Kenig is not convinced the perception of an “unbeatable Netanyahu”, fueled by what he called the “big shock” dealt to the Israeli left and center by Likud’s last-minute victory in the 2015 election, is true.
“Nevertheless, I think that in the last decade there is almost an automatic majority for the right-religious bloc and that it would require something special, a joining of forces in the center and left, in order to try to change that.”
An earlier survey in the Jerusalem Post and Maariv newspapers hammered home the point: Netanyahu outpolled his main opposition rival, Zionist Union leader Isaac Herzog, by a 56 to 25 percent margin.
Within Netanyahu’s coalition, Naftali Bennett, the youthful head of the ultranationalist Jewish Home party, trailed him in popularity by a 40 to 29 percent margin.
Only Ben-Gurion, who declared Israel’s independence in 1948 and served as prime minister on and off until 1963, has led the country longer than “Bibi”. Netanyahu, will break Ben-Gurion’s 12-1/2-year record if he remains in office until Sept. 23, 2018, according to the Israel Democracy Institute.
To do so, the veteran politician must keep his government together. That has always been a struggle in Israel, but perhaps less so now: In the past, peace talks with the Palestinians have been a cause of coalition splits, but there haven’t been any talks since 2014, and there are no signs of them resuming.
SETTLEMENT EXPANSION
With world attention focused on hotter spots in the Middle East and Islamist militant bombings in Europe, Netanyahu has been moving ahead with settlement plans in the occupied West Bank.
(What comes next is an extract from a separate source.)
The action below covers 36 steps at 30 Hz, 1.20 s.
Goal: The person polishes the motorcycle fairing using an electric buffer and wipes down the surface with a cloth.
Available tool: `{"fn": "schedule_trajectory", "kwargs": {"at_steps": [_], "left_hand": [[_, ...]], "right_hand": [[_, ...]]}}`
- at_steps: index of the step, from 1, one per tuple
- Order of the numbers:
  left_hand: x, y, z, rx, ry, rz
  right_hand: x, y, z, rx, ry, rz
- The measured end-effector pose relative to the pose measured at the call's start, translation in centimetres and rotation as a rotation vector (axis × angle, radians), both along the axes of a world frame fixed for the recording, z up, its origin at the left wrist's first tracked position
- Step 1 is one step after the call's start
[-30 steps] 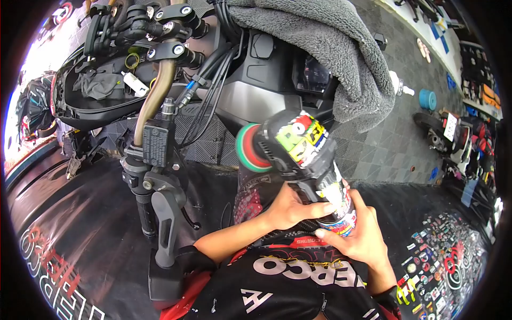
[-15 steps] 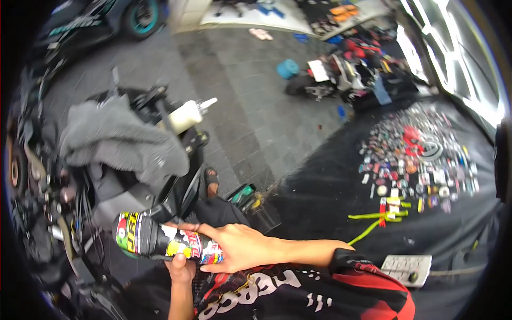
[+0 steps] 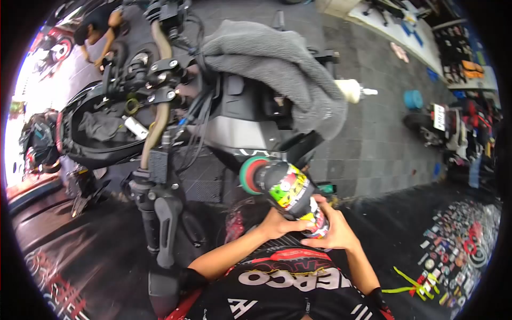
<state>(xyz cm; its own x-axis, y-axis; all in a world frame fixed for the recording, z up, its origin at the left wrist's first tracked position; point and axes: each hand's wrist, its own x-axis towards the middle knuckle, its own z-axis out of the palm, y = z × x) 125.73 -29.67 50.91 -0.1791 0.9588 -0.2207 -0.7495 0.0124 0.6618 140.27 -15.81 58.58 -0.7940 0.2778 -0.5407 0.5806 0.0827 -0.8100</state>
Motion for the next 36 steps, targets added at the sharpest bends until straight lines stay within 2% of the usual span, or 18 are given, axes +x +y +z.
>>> {"fn": "schedule_trajectory", "kwargs": {"at_steps": [2,5,7,8,9,11,12,15,20,23,28,31,33,36], "left_hand": [[0.1,-0.4,-1.4,0.039,0.002,-0.004],[-0.2,-0.9,-1.5,-0.001,-0.012,-0.082],[-0.5,-1.2,-2.1,0.079,0.003,-0.069],[-0.7,-1.3,-2.1,0.094,0.024,-0.077],[-0.8,-1.3,-1.6,-0.003,-0.049,-0.109],[-0.3,-1.9,-3.0,0.051,-0.129,-0.092],[-0.5,-1.3,-2.9,0.139,-0.083,-0.067],[-0.2,-1.1,-2.9,0.170,-0.050,-0.033],[-0.6,-1.2,-1.7,0.097,-0.073,-0.009],[0.1,-1.2,-2.0,0.149,-0.125,-0.014],[-0.6,-1.3,-1.7,0.090,-0.108,-0.058],[-0.2,-1.5,-1.8,0.030,-0.073,-0.100],[-0.2,-0.9,-0.8,-0.074,-0.197,-0.093],[-0.1,-0.5,-1.3,-0.037,-0.224,-0.085]], "right_hand": [[-0.4,-0.2,-2.3,-0.110,0.070,-0.029],[-0.4,-0.8,-2.8,-0.196,0.054,-0.096],[-0.7,-1.3,-3.2,-0.218,0.041,-0.062],[-0.5,-1.6,-3.8,-0.204,0.064,-0.034],[-0.6,-1.9,-4.2,-0.191,0.086,-0.007],[-0.7,-2.3,-3.9,-0.148,0.006,-0.050],[-0.8,-2.1,-3.8,-0.132,-0.004,-0.034],[-0.7,-2.1,-3.5,-0.183,-0.054,-0.079],[-1.5,-2.4,-3.1,-0.152,-0.046,-0.052],[-1.1,-2.0,-2.4,-0.154,-0.038,-0.089],[-2.6,-2.0,-1.7,-0.135,-0.065,-0.089],[-0.5,-3.1,-2.9,-0.218,-0.085,-0.177],[-0.5,-3.3,-2.4,-0.199,-0.074,-0.209],[-1.0,-3.9,-2.0,-0.094,-0.057,-0.247]]}}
That is likely to appease ultranationalist political allies, helping to shore up his coalition.
And he is also burnishing his image as “Mr Security”, playing on the fact that even if voters may not like him, they appear to trust him when it comes to tackling threats.
On Monday, a visibly relaxed Netanyahu visited Israeli military reservists in the occupied Golan Heights, choosing the occasion to let a secret out of the bag.
He confirmed numerous reports over several years that Israel has conducted dozens of air strikes across the nearby frontier with Syria against arms shipments to Hezbollah, the Iranian-backed guerrilla group that controls much of south Lebanon.
The disclosure, after Israel’s refusal to acknowledge such attacks, perhaps out of desire not to provoke Hezbollah, came a day after he publicly put another security notch in his belt.
A half-year-long surge in Palestinian street attacks against Israelis is waning, he told his cabinet on Sunday, attributing the decline to “very firm action” by Israeli security forces.
It’s that tough talk that appears to keep the gray-haired Netanyahu one step ahead, fending off his rivals even as they look for new ways to unseat him.